Every retry attempt draws from a finite capacity budget. When clients are designed as if retries are free, they will spend that budget in ways that extend incidents rather than resolve them.
HOW_STORMS_START
The failure usually does not start with the retry logic. It starts with saturation: a database queue fills, a cache shard stalls, a network segment degrades. The storm starts when every upstream layer independently decides to retry the same request class against the same already-overloaded dependency.
Three patterns dominate postmortems. Identical timeout values across services — a legacy of copy-pasted service templates that no one owns — cause all clients to fire simultaneously when the timeout triggers. Retries stacked at multiple layers of the call graph without coordination turn one user request into dozens of backend requests within seconds. Exponential backoff with no jitter causes synchronized retry bursts where all clients wait the same duration and then hit the service together.

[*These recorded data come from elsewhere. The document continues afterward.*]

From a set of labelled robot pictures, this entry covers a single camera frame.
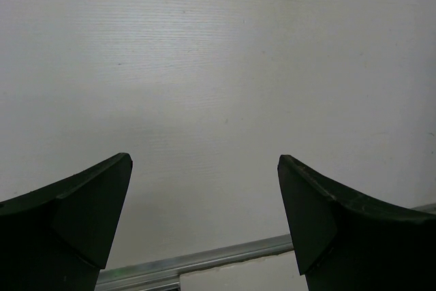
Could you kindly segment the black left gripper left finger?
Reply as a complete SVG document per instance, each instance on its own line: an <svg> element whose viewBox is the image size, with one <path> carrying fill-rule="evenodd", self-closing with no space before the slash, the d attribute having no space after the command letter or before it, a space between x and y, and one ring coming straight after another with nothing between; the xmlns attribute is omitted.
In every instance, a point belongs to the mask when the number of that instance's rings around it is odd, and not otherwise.
<svg viewBox="0 0 436 291"><path fill-rule="evenodd" d="M94 290L104 270L133 161L118 153L1 203L2 290Z"/></svg>

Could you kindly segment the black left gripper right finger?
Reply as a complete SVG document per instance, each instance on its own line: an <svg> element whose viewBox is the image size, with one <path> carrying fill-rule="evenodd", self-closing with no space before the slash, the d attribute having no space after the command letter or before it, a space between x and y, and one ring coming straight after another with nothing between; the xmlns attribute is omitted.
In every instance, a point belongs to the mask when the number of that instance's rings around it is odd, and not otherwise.
<svg viewBox="0 0 436 291"><path fill-rule="evenodd" d="M310 290L434 290L435 215L329 179L291 155L278 177L299 273Z"/></svg>

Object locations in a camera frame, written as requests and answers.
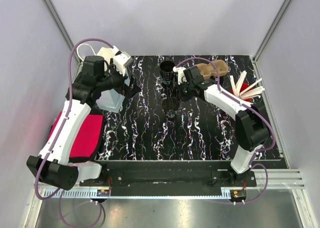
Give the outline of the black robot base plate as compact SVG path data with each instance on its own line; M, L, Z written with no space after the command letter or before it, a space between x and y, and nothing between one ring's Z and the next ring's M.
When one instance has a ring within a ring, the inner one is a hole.
M112 198L226 198L228 189L257 186L253 171L233 173L229 161L103 161L99 178L80 183L111 185Z

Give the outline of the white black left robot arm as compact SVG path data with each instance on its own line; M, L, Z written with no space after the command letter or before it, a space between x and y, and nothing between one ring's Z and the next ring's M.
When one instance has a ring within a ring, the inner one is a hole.
M117 54L107 62L102 56L87 56L82 70L68 89L63 111L49 140L38 156L29 156L26 165L39 182L70 190L77 182L91 180L104 185L108 174L95 161L70 162L70 153L82 124L102 92L115 90L130 99L140 91L127 66L133 61L126 53Z

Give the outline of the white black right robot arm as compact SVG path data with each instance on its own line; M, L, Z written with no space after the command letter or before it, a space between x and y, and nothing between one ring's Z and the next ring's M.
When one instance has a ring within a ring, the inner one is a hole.
M267 125L266 108L263 104L252 104L237 98L220 87L213 79L205 80L197 66L174 67L180 99L193 97L211 103L235 121L235 137L238 144L231 161L231 171L227 173L229 184L238 186L245 180L254 152L269 139L271 131Z

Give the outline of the black coffee cup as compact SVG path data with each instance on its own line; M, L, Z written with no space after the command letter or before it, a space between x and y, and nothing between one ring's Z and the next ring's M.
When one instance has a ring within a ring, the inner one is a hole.
M176 98L169 97L163 100L162 107L167 118L174 118L180 107L180 103Z
M162 83L166 86L170 86L174 80L174 66L175 64L172 61L163 61L159 66L159 73L162 78Z

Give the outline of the light blue paper bag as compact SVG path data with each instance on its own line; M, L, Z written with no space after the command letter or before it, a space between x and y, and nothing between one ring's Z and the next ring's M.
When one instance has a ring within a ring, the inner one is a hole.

"Retries are load. Treat them as a controlled spend, not a free second chance."
BUDGET_THE_RETRIES
The right model is to allocate timeout budget from the top-level SLA downward. If the user-facing endpoint has a 1200ms SLA, the downstream call cannot quietly consume 1100ms and leave 100ms for retries, rendering, and error handling. Per-hop timeouts should be derived from the total budget, not inherited from defaults copied across every service in the stack.
- Set per-hop timeouts proportionally from the top-level latency budget — not from default values copied at service creation and never revisited.
- Permit retries at exactly one layer of the call stack and disable implicit retry behavior in SDKs and client libraries at every other layer.
- Add full jitter to backoff intervals: randomize the wait time across the full range rather than applying a fixed multiplier that keeps clients synchronized.
- Use idempotency keys for all mutation endpoints so that retries on checkout, billing, and provisioning do not produce duplicate effects.
OVERLOAD_SIGNALS_AND_EMERGENCY_CONTROLS
Well-behaved services emit overload signals that clients should act on. A 429 Too Many Requests response with a Retry-After header is the clearest signal, but many services return generic 500 responses under overload. Clients that do not distinguish between transient errors and overload will keep retrying at full rate regardless of what the server returns.
The fastest intervention during a live storm is usually not a code change. It is deploying a configuration change that reduces retry limits and increases backoff floors. If that configuration does not exist before the incident, it is much harder to produce and deploy under pressure.
- Publish a retry-emergency profile as a config flag, deployable without a code change or full redeploy.
- Log retry-attempt counts alongside error rates so incident responders can identify storm sources within minutes rather than after a postmortem.
- Test overload behavior explicitly: does your service emit useful signals under load, and do your clients correctly interpret and act on them?